Wednesday, July 18, 2012

Applying the Agile Canonical Form to write Performance Goals

In most companies, employees have to do some level of performance management. This typically involves each person writing performance goals. For those of you in companies that are adopting Agile (or even if you are not), as you think about your performance goals, one of the things to consider is applying the Agile story writing canonical form as the approach to writing goal statements.

For those of you unfamiliar with the canonical form, it is a language construct that many in the Agile community use to document their requirements (aka, user stories). This includes the role (aka, persona or actor) you are playing, your action, and the business benefit.
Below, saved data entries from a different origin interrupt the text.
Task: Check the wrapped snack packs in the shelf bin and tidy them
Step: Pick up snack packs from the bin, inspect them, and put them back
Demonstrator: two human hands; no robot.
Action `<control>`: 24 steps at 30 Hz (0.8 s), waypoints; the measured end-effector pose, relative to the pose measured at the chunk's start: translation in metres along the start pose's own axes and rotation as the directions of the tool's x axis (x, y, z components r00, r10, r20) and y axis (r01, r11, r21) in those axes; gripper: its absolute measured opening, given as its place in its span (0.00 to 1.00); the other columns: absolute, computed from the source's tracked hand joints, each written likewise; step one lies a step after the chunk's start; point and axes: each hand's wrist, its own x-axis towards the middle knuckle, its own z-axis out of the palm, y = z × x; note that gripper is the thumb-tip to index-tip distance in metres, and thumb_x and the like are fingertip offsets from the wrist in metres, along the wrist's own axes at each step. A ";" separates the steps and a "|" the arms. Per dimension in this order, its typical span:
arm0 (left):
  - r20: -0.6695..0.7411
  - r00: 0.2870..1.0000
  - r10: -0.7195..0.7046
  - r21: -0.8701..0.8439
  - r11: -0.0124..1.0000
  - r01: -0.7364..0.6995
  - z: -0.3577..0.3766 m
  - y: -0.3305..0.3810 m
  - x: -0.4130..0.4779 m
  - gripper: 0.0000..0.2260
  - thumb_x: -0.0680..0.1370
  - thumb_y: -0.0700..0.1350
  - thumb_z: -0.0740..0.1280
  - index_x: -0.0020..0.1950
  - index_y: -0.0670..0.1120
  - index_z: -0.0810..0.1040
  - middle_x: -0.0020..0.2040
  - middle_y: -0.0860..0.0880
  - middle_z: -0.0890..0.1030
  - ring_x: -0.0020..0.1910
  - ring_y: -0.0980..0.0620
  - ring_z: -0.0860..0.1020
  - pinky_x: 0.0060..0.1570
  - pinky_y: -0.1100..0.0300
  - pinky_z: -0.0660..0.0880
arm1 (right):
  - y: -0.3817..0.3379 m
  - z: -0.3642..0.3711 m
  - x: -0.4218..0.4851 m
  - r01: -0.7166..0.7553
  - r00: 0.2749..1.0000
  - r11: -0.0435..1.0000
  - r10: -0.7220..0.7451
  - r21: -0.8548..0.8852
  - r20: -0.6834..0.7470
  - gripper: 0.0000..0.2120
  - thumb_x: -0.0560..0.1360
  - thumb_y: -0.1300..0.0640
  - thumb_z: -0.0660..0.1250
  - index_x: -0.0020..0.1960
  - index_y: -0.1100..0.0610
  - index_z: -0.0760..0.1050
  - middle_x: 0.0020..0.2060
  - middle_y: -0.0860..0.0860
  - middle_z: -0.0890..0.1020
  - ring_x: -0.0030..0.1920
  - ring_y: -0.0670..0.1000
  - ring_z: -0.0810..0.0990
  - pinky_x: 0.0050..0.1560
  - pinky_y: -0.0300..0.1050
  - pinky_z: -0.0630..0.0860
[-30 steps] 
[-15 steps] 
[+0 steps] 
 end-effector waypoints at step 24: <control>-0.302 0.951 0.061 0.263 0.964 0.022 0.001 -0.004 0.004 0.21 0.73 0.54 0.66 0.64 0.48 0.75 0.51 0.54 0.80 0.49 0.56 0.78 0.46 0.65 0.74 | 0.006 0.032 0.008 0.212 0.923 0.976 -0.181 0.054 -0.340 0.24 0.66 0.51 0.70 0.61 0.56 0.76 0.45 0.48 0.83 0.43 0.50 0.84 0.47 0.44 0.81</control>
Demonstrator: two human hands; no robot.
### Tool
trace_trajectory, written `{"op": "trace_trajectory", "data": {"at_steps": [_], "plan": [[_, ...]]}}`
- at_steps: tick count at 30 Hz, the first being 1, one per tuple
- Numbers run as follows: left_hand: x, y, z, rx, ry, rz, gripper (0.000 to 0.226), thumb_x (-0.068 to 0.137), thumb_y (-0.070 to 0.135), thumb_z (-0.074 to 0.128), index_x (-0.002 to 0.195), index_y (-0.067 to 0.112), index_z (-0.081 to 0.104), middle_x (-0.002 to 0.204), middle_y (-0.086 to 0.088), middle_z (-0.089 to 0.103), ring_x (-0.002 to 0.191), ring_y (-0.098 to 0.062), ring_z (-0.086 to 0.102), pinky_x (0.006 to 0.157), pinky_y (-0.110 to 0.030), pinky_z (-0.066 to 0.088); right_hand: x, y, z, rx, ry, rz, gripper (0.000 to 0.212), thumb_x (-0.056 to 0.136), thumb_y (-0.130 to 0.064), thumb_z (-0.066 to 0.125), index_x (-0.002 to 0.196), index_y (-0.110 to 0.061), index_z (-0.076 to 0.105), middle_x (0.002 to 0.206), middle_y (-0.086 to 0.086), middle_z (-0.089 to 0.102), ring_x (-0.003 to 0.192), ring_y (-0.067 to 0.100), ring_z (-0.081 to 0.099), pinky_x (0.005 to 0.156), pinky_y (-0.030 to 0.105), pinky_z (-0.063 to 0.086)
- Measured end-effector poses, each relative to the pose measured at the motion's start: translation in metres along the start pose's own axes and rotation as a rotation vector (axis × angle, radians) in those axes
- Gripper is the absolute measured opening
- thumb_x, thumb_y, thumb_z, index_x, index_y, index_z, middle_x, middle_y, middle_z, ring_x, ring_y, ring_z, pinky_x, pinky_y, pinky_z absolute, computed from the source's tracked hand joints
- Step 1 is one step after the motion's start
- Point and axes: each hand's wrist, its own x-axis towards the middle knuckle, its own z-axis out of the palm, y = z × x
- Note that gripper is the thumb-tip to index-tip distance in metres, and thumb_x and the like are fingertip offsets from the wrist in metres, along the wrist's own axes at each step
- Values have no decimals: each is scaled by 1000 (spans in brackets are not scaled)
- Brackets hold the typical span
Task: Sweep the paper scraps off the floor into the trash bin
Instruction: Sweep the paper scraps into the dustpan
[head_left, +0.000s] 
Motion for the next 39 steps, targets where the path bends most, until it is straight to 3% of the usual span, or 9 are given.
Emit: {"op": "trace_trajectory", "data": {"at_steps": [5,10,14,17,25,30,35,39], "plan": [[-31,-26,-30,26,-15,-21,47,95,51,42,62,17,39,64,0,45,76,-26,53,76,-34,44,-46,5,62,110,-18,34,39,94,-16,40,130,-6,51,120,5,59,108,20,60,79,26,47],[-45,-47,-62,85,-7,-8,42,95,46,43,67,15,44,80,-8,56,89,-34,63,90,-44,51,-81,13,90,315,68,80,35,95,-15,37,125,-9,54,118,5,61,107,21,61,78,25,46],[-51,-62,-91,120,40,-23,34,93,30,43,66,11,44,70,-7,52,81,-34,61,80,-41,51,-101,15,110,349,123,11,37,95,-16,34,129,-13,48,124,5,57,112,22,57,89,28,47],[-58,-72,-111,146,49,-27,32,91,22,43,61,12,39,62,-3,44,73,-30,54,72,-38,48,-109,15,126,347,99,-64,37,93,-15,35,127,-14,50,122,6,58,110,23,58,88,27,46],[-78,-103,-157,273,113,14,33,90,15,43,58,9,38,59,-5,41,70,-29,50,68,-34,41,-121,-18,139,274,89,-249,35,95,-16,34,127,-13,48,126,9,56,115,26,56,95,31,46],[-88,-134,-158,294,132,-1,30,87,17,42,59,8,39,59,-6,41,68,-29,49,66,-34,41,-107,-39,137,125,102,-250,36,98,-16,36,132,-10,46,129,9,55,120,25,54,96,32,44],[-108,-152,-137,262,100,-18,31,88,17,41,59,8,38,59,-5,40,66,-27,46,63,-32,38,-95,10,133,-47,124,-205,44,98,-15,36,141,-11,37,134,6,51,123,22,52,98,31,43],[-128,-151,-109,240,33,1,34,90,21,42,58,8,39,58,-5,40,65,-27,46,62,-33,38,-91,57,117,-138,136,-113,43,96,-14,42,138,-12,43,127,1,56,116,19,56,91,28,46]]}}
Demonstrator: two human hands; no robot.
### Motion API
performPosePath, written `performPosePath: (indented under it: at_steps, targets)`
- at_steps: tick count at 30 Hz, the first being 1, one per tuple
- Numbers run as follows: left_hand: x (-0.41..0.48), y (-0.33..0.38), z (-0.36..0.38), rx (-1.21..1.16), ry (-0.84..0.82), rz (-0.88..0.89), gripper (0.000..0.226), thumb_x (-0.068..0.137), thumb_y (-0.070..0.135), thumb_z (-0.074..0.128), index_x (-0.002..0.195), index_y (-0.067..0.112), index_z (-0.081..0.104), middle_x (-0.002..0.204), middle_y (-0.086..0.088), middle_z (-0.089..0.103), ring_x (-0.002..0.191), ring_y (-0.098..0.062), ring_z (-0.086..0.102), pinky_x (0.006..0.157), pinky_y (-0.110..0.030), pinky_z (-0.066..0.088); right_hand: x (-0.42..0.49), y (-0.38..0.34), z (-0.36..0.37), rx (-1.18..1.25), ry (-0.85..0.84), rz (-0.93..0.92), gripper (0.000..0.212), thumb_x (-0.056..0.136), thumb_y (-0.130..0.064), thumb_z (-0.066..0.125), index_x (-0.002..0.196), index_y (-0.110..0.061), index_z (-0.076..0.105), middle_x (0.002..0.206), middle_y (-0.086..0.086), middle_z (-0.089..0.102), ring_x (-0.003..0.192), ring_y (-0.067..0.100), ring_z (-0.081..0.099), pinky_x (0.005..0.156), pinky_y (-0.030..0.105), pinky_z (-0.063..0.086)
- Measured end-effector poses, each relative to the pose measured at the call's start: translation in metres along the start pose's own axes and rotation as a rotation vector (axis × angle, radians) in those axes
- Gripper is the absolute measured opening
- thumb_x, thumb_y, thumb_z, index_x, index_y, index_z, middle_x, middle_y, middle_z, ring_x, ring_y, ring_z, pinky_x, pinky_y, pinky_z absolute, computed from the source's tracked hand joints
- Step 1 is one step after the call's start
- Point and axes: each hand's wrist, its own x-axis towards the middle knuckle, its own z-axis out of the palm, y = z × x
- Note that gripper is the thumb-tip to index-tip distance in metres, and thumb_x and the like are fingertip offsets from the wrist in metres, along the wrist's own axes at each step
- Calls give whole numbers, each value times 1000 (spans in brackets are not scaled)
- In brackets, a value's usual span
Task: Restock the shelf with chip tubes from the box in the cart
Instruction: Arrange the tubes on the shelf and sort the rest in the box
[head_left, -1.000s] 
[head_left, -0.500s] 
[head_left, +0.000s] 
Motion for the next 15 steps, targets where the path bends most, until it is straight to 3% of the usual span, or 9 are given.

In many cases, each of us has a primary role we play within an organization. However, we may also have secondary roles that we play. The canonical construct includes the role so the roles you are playing in your organization or your product team can be effectively added. This may help in describing your goal more effectively. For example:

• As a Scrum Team Member, I will size the work using story points with the team during Sprint Planning, so that we gain team buy-in for scope and size of the story

 • As a ScrumMaster, I will exemplify Servant Leader attributes (and not command-and-control attributes) in order to help my team become self-organized

 • As a Product Owner, I will continuously groom and prioritize the Product Backlog so that the Scrum Team has a solid list of stories in which to work through

 • As an Agile Coach, I will coach and mentor the product team so they can adopt effective Agile methods

 • As an Agile Educator, I will ensure effective Agile instructor-led training is occurring throughout the company

Once you have the performance goal written in this form, then you can list the tangible tasks that make up the goal underneath.  You may consider this another interesting way to use the canonical form (which is usually meant to describe User Stories within an Agile context) for other benefits.

In summary, it is a good idea within a performance goal to identify the role you will play in relation to that goal, what is the action you expect to complete, and why you plan to do that action (aka, business benefit).  Using the canonical form can be an effective way to articulate the performance goal.